━━━ RECORDS SHOWN ━━━

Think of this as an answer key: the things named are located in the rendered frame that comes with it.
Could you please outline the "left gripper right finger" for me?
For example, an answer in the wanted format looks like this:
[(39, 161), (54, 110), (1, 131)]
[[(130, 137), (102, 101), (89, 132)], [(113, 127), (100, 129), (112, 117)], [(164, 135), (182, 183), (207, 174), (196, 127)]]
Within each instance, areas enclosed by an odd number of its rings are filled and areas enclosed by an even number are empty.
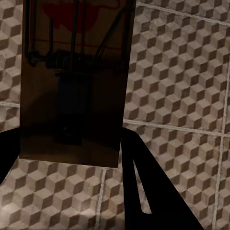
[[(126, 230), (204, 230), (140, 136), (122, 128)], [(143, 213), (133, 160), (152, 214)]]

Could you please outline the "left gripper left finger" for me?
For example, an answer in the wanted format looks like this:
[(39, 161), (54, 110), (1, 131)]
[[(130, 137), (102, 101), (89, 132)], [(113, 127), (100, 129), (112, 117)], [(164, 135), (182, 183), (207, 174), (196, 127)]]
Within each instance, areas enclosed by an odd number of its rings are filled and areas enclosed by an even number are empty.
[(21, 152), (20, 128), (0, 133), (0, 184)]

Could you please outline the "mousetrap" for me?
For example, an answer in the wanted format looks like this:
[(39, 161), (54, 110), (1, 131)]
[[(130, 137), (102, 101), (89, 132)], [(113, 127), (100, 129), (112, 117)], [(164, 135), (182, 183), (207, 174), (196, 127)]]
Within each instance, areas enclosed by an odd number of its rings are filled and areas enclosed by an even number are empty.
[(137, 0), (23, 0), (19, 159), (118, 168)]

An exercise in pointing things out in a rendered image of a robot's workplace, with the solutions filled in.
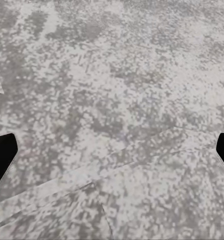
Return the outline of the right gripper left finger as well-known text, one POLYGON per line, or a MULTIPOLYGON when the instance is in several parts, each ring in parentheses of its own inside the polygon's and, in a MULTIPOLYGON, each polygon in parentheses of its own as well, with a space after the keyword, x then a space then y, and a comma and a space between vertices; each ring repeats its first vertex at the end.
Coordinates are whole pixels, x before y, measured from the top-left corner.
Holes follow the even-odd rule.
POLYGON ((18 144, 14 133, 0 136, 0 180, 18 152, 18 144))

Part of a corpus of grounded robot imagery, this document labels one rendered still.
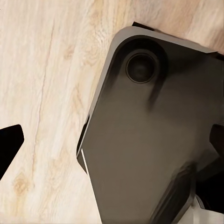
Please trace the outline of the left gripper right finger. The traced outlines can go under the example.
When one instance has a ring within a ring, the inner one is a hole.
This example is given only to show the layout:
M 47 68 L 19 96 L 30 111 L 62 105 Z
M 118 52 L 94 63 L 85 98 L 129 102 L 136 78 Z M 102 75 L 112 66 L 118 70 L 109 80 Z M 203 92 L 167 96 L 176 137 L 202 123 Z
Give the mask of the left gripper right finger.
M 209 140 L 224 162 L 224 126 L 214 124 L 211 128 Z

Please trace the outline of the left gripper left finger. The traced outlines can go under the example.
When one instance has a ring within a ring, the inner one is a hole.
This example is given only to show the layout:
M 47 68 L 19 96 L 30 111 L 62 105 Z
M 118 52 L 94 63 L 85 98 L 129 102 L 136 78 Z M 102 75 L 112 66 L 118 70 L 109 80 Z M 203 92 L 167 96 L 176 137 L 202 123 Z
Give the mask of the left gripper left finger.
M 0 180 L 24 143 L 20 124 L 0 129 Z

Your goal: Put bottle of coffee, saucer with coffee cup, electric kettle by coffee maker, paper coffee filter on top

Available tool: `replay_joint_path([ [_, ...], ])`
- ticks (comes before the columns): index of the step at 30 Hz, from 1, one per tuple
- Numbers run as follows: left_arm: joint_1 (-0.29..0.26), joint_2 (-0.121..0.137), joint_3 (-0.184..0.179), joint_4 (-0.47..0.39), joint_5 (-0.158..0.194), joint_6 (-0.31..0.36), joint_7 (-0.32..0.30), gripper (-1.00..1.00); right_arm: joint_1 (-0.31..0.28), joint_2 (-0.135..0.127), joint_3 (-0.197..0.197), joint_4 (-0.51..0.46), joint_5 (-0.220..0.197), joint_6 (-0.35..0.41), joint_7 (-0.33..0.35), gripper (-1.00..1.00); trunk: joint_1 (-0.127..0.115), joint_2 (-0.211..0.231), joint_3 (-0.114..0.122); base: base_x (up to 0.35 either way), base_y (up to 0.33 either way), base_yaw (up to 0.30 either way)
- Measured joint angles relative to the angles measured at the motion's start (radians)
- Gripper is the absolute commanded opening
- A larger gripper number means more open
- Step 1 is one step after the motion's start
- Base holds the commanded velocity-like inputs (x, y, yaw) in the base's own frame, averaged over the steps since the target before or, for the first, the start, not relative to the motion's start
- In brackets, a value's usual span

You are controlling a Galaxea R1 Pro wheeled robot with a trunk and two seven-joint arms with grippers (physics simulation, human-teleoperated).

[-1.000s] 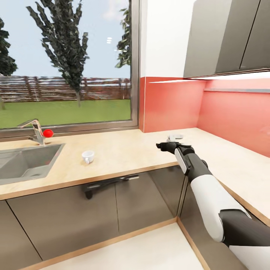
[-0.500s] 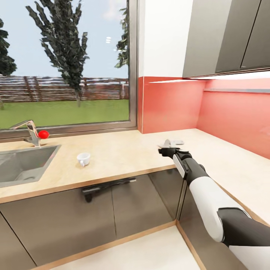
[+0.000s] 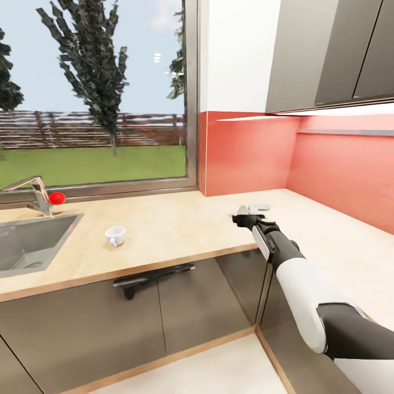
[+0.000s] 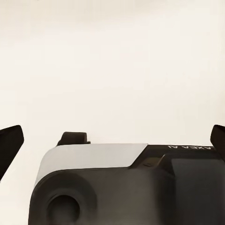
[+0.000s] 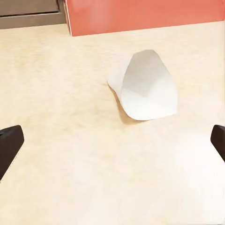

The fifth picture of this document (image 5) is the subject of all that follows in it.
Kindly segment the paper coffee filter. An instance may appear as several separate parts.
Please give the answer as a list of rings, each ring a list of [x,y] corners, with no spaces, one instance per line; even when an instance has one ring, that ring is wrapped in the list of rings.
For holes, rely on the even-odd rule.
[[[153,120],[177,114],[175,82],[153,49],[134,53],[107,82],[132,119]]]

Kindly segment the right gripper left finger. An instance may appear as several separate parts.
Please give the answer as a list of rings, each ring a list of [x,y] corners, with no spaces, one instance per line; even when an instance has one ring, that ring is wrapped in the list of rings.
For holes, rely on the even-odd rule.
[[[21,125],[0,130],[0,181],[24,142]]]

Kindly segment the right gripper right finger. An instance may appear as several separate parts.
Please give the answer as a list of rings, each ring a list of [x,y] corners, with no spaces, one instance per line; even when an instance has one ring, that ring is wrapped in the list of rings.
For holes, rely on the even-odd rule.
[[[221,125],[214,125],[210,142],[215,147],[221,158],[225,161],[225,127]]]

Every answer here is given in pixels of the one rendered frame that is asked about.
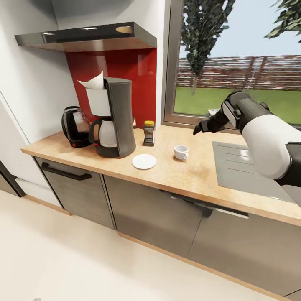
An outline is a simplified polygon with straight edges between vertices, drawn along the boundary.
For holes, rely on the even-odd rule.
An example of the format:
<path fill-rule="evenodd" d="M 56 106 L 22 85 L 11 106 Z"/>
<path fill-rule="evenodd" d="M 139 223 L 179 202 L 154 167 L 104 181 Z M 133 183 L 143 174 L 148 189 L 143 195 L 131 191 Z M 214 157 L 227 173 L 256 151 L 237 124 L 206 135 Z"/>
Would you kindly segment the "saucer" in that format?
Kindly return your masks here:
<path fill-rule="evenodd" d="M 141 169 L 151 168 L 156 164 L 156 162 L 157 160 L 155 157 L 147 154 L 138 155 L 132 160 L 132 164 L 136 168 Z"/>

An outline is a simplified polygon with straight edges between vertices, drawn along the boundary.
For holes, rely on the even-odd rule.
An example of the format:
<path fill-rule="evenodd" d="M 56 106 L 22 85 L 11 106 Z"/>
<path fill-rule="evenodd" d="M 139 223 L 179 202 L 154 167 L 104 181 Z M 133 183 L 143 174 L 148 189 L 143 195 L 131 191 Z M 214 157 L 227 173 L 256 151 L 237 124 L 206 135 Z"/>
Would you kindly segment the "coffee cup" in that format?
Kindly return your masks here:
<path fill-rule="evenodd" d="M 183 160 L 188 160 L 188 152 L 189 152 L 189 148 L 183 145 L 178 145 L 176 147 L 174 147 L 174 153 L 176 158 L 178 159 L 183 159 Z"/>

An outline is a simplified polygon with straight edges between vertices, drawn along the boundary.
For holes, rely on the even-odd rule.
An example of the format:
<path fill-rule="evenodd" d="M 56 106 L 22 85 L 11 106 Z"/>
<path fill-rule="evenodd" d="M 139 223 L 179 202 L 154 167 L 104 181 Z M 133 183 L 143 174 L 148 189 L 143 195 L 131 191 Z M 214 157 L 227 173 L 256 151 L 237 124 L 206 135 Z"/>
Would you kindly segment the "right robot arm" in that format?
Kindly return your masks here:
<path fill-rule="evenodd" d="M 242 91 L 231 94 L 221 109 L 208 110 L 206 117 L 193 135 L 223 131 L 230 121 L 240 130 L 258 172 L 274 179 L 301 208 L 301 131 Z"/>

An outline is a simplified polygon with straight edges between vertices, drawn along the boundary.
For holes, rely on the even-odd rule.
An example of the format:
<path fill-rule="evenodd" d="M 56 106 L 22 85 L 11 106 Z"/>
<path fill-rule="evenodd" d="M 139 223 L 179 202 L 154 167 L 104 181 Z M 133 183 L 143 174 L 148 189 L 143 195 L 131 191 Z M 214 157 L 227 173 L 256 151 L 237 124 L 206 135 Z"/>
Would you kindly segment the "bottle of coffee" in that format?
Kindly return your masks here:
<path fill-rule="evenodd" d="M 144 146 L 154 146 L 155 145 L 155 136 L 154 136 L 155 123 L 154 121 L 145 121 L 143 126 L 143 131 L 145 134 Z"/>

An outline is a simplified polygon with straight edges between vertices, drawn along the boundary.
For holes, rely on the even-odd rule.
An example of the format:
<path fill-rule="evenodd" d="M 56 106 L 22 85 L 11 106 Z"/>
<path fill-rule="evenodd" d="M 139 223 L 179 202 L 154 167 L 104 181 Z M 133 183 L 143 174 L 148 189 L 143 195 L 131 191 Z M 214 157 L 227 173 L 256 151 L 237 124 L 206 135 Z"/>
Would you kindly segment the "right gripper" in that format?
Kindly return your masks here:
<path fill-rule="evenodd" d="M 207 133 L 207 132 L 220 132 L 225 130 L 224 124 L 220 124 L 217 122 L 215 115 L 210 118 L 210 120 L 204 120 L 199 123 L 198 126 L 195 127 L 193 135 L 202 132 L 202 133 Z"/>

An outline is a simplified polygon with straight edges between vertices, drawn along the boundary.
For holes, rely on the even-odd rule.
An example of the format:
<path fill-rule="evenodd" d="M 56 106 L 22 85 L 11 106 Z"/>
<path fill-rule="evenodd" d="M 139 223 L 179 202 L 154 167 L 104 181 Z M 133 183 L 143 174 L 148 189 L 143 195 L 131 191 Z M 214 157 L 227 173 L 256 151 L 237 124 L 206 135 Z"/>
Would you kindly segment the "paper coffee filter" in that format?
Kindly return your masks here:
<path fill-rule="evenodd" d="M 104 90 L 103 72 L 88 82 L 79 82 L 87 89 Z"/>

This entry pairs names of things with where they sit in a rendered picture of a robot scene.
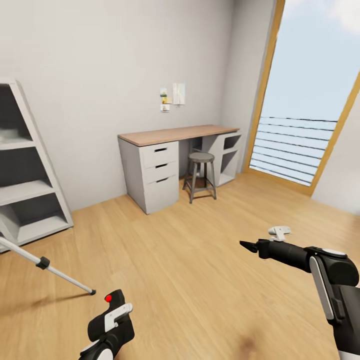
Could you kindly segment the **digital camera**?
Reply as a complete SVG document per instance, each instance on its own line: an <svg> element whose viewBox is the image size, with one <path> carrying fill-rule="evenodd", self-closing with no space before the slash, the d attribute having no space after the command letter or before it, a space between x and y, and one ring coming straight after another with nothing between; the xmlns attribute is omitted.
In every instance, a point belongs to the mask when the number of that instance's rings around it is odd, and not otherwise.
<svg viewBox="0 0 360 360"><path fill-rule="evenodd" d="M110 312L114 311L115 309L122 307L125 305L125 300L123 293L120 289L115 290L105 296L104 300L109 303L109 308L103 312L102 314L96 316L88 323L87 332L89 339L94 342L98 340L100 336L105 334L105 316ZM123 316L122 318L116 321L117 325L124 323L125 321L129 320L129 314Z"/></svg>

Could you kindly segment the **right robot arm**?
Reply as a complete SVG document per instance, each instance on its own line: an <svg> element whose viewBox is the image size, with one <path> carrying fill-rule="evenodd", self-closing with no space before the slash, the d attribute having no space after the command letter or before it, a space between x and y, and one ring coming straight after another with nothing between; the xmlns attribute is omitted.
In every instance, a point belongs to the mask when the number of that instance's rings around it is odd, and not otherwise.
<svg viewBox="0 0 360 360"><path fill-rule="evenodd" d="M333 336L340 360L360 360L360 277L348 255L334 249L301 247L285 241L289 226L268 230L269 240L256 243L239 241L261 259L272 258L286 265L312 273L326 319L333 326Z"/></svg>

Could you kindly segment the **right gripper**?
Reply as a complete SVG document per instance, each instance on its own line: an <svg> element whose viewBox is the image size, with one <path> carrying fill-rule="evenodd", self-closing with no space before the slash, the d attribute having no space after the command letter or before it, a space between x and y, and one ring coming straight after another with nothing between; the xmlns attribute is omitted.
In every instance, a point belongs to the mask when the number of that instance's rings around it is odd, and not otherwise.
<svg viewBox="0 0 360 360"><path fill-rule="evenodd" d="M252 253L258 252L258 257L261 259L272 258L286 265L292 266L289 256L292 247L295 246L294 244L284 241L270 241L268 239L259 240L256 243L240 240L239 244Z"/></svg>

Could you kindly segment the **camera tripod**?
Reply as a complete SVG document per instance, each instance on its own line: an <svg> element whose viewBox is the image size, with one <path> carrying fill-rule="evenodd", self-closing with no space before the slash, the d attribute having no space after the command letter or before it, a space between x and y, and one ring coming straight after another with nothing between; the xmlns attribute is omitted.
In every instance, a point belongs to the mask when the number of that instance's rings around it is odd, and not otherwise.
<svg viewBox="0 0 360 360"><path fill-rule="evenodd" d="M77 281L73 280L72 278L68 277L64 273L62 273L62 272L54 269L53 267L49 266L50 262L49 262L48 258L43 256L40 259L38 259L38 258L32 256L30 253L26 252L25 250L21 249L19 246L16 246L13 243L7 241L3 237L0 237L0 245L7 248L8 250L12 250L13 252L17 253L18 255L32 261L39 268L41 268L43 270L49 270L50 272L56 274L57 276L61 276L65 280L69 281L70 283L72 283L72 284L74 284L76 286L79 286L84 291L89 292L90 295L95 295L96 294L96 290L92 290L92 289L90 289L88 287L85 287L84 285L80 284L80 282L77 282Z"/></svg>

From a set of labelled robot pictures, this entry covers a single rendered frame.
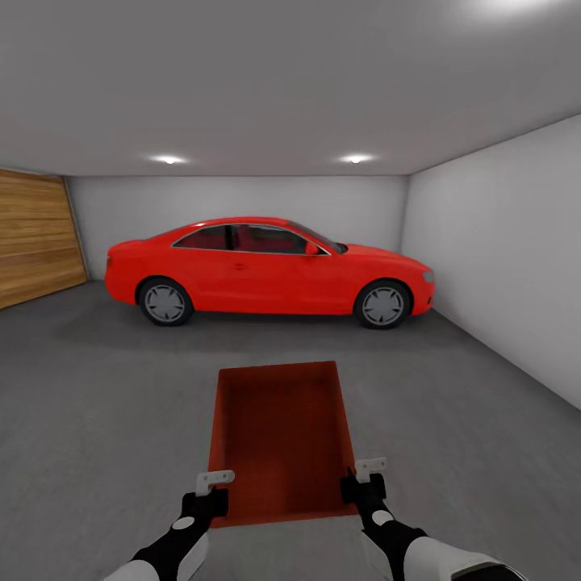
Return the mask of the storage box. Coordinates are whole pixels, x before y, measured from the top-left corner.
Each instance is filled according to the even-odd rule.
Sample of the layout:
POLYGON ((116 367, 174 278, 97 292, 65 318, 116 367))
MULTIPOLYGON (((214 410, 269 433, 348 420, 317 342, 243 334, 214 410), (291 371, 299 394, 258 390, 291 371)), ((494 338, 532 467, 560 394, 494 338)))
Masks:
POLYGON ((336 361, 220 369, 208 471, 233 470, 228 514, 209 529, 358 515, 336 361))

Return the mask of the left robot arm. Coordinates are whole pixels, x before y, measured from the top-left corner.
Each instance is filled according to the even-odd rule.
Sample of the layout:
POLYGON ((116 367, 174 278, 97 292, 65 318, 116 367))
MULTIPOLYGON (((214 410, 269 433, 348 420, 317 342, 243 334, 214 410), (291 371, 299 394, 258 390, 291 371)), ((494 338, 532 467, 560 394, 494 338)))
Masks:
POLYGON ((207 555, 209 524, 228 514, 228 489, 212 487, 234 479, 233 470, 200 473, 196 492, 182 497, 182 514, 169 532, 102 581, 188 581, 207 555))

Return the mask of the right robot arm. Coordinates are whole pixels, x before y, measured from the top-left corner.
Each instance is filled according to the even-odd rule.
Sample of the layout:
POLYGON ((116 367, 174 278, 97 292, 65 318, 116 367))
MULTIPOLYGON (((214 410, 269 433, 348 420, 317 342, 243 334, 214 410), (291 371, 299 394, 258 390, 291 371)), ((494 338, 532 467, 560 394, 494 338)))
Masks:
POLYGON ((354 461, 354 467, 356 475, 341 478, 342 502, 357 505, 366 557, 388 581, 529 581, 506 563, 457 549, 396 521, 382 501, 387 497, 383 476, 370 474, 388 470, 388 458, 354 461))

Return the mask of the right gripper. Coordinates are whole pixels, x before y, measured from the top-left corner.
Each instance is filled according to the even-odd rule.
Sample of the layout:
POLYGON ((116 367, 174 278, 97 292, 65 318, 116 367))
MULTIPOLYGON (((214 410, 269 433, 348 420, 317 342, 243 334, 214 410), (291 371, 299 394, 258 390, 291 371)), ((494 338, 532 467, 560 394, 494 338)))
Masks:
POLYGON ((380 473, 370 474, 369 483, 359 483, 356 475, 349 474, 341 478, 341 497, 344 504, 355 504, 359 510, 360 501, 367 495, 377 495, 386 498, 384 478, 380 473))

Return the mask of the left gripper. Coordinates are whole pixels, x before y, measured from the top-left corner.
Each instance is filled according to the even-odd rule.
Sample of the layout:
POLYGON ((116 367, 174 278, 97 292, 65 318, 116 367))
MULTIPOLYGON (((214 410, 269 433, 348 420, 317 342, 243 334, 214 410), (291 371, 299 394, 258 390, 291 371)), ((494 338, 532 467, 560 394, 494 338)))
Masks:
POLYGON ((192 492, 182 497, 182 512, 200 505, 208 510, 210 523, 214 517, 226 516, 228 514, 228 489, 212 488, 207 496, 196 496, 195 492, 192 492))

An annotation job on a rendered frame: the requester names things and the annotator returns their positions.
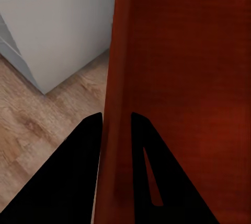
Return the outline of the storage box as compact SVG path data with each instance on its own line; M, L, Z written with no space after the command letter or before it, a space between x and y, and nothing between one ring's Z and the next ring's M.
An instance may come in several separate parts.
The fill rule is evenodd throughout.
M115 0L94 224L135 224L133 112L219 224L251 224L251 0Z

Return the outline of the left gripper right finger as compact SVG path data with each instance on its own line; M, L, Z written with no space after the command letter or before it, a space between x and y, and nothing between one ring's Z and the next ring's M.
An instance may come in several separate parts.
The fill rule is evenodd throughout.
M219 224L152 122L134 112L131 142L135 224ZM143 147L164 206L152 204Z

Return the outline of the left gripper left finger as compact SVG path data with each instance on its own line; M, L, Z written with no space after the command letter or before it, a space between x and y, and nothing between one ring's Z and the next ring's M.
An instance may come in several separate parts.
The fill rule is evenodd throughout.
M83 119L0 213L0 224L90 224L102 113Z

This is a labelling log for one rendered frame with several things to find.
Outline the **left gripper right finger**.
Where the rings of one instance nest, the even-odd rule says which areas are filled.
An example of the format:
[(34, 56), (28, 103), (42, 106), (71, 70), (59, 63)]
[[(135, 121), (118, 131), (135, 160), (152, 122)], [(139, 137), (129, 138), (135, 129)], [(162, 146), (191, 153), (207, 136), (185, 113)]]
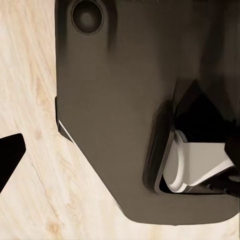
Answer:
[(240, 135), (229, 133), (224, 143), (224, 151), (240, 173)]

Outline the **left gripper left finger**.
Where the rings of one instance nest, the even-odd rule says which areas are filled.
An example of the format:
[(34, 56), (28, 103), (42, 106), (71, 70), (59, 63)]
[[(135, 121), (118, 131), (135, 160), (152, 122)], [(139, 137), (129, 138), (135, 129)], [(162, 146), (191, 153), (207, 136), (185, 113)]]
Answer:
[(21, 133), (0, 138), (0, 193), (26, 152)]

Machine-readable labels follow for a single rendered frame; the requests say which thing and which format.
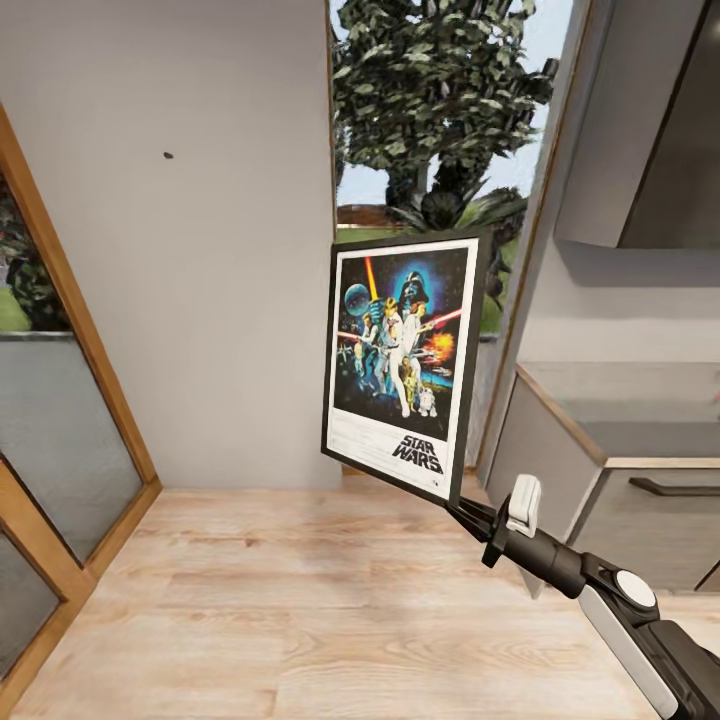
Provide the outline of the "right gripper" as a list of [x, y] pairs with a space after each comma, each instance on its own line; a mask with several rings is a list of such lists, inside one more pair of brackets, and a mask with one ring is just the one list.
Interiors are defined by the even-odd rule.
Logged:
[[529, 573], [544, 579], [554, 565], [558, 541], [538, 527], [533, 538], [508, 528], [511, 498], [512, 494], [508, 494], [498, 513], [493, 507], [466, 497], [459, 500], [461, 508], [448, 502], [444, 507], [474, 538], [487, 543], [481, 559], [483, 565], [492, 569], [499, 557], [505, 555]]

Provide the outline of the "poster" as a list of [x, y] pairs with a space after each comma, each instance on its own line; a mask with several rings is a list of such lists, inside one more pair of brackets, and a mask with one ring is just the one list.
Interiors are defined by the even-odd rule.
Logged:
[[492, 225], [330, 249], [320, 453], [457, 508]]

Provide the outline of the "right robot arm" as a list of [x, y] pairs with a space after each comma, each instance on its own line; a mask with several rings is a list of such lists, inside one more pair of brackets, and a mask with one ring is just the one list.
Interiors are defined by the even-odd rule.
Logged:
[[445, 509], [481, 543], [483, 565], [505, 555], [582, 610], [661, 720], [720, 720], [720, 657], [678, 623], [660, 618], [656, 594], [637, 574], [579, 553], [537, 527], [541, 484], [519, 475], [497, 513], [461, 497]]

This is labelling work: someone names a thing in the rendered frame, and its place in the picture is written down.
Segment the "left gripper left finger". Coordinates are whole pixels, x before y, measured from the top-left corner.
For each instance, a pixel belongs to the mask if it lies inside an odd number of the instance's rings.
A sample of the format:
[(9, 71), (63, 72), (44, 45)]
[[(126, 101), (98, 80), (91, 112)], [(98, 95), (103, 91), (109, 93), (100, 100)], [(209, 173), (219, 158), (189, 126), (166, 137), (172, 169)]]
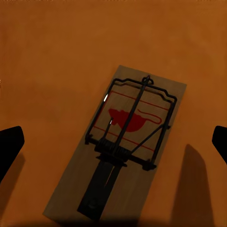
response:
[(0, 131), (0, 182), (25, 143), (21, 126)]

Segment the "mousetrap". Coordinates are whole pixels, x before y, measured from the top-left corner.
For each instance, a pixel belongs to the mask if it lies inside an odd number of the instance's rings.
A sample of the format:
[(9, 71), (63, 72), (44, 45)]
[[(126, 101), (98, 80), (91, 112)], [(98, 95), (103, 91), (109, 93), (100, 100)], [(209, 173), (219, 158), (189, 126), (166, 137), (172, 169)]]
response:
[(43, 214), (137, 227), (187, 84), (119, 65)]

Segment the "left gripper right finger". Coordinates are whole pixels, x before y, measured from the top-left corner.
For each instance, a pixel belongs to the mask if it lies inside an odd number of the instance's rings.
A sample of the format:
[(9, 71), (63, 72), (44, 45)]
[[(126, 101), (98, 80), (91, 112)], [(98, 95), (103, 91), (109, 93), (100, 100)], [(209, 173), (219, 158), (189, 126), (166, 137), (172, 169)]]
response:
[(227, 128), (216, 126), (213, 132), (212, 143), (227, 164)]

━━━

• **TASK GOAL**:
Copy each line of the records containing the string "Could".

• **RESPONSE AREA**:
Could you please outline the "left gripper right finger" for me?
Could you please outline the "left gripper left finger" for me?
Could you please outline the "mousetrap" for me?
Could you kindly segment the **digital camera**?
Could you kindly segment the **right robot arm**?
Could you kindly segment the **right gripper**?
Could you kindly segment the **camera tripod**?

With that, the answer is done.